**EXERCISE INSTRUCTIONS:** Throughout the listing below, show every line in which "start" occurs.

**SUPPLIED DATA:**
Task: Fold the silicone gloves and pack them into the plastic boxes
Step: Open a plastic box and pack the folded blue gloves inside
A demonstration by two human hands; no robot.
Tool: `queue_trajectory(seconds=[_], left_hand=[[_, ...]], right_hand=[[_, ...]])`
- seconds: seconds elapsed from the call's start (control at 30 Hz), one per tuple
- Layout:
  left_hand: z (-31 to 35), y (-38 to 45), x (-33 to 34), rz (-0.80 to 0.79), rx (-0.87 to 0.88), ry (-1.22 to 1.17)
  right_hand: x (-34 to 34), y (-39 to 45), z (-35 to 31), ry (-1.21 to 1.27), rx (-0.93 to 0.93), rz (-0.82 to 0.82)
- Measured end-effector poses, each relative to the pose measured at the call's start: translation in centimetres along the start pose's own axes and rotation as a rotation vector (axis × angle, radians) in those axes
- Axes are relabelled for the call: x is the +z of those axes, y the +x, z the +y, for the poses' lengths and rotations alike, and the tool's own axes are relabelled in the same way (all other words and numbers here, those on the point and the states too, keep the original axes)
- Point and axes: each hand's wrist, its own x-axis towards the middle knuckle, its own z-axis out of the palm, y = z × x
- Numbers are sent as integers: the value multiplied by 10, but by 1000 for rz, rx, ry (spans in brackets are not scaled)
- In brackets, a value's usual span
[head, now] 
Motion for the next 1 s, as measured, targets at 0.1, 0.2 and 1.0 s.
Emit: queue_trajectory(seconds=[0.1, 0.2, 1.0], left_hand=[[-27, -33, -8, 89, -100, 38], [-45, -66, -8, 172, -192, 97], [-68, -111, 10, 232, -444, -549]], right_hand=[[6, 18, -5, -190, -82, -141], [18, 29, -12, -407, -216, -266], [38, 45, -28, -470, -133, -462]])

**ANSWER SECTION:**
- seconds: seconds elapsed from the call's start (control at 30 Hz), one per tuple
- Measured end-effector poses, each relative to the pose measured at the call's start: translation in centimetres along the start pose's own axes and rotation as a rotation vector (axis × angle, radians) in those axes

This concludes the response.